Iran Analysis: Assessing A Nuclear Warning from Tehran

UPDATE 1510 GMT: Many Western outlets have picked up on an extract from an interview of Abbasi Davani by Al Hayat in which the head of the Atomic Energy Organization that Iran intentionally passed misleading information to the International Atomic Energy Agency.

That declaration inevitably has led to assertions of Iran's deceit over its nuclear programme. However, it needs to be considered in conjunction with Abbasi Davani's asssertion that the IAEA has been penetrated by operatives of foreign intelligence services or has passed data to those agencies. In other words, the Iranian "deception" is a necessary defence to prevent espionage via the IAEA.


Fereydoun Abbasi DavaniTehran's approach has been over-interpreted by some leading analysts. For example, they assessed a weekend warning by the head of the Atomic Energy Organization --- ignoring his "carrot" about limiting uranium enrichment --- as the prospect that Iran would leave the Nuclear Non-Proliferation Treaty.

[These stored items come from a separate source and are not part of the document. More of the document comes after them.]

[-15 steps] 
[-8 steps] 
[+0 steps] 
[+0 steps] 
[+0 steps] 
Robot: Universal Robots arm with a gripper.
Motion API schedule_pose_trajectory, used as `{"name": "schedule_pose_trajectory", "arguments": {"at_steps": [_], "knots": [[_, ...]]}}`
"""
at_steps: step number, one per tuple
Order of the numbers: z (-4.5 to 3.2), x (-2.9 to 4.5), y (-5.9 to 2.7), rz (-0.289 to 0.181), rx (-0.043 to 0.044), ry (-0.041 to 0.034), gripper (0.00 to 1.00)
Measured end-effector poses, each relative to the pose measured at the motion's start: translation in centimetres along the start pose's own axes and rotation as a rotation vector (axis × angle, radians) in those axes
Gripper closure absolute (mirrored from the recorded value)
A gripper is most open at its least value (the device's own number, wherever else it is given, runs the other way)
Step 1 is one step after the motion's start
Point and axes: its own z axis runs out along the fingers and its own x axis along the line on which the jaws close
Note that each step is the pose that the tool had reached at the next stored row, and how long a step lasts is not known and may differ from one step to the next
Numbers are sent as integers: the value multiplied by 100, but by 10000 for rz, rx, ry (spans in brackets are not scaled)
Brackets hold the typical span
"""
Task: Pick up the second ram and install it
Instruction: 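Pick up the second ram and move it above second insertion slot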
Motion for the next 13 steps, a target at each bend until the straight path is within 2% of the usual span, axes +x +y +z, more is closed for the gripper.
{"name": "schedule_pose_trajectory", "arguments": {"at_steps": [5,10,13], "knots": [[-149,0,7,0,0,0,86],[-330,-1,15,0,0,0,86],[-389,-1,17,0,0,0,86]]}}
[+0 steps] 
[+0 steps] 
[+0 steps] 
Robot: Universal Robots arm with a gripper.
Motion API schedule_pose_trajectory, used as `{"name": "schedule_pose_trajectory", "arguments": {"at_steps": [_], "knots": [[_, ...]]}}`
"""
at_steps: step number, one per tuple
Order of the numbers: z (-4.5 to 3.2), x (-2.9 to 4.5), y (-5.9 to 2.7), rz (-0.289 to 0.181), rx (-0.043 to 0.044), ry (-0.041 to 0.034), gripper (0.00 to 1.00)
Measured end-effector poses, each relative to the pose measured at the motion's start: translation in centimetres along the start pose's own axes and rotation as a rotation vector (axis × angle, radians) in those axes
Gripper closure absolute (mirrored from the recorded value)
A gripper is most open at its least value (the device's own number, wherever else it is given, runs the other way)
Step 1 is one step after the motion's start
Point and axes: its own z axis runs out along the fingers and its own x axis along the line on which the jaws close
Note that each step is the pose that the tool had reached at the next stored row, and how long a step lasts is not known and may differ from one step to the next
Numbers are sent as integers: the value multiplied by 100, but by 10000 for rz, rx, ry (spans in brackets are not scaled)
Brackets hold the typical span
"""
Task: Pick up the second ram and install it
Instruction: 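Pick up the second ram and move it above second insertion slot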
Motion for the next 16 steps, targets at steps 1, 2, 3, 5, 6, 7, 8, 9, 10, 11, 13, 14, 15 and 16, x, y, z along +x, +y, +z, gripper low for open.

It will not, at least not at least not in the foreseeable future. However, the Islamic Republic is also signalling that it will not concede to the US-European demand that Tehran offers a notable concession before high-level talks resume. And that in turn means that the political stalemate, the sanctions hampering Iran's economy, and the carrot-and-stick rhetoric will continue.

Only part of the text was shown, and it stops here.